PROBLEM TO SOLVE: Only lines holding the string "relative" are wanted; copy each one from the material.

%%

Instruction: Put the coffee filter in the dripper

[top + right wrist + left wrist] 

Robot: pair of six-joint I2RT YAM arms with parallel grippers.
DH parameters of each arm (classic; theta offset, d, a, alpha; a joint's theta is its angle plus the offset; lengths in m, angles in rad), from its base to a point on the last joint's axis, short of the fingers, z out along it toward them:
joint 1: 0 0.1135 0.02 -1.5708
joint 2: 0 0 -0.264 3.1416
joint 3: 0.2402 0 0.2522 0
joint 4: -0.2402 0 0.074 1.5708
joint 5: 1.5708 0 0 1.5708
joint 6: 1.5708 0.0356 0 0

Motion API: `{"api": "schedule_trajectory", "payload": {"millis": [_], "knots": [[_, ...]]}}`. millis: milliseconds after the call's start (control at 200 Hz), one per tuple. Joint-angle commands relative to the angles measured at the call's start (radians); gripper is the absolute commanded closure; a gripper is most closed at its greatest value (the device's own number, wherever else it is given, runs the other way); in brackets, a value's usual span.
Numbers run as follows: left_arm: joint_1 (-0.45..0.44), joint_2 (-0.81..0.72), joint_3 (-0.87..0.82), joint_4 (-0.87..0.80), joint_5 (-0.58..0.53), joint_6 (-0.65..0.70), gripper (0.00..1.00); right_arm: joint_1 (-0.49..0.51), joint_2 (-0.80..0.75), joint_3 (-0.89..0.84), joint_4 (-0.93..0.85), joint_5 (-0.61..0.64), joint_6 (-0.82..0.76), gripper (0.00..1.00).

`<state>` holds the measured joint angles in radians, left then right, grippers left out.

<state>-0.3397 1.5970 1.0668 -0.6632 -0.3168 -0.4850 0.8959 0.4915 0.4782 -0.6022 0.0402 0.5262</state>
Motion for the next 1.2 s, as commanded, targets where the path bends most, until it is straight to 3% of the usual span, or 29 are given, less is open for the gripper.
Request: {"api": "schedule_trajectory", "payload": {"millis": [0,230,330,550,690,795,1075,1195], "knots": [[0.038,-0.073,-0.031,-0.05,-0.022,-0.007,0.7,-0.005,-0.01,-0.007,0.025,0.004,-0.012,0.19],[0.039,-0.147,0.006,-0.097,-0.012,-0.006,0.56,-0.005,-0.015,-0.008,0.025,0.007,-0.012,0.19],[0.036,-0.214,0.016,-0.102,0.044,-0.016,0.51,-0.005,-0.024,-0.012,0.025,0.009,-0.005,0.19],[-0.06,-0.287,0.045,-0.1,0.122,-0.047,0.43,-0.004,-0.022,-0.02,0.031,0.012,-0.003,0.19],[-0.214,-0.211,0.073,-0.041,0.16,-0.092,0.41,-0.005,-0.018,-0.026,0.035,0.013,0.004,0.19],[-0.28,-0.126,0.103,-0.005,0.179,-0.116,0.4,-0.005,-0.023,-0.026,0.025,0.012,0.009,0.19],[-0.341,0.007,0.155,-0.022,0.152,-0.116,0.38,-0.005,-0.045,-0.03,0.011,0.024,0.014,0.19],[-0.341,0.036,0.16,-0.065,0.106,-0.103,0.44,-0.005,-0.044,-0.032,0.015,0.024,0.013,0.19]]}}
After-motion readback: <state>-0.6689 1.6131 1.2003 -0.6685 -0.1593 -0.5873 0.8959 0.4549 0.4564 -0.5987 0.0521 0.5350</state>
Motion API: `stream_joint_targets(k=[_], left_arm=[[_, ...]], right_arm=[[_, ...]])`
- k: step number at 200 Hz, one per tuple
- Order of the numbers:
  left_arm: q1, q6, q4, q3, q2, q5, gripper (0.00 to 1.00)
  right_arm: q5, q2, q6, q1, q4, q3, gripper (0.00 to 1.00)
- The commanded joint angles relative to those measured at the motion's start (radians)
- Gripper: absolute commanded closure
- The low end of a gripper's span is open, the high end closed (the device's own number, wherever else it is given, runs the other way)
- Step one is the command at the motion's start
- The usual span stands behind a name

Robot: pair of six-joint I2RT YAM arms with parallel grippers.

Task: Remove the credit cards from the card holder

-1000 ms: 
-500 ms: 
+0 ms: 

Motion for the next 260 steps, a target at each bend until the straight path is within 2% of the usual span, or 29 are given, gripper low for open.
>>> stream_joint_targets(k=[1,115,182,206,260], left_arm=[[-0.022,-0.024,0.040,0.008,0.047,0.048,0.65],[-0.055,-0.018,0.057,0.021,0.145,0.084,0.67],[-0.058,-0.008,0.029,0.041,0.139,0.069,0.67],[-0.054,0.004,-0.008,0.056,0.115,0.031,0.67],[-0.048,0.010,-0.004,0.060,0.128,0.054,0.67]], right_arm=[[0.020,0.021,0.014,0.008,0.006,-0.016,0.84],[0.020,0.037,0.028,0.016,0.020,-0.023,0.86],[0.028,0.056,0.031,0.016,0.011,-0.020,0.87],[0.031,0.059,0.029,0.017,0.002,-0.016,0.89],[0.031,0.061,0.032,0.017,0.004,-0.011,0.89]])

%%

SOLUTION TO THIS EXERCISE:
Motion API: `{"api": "schedule_trajectory", "payload": {"millis": [_], "knots": [[_, ...]]}}`. millis: milliseconds after the call's start (control at 200 Hz), one per tuple. Joint-angle commands relative to the angles measured at the call's start (radians); gripper is the absolute commanded closure; a gripper is most closed at its greatest value (the device's own number, wherever else it is given, runs the other way); in brackets, a value's usual span.
- The commanded joint angles relative to those measured at the motion's start (radians)

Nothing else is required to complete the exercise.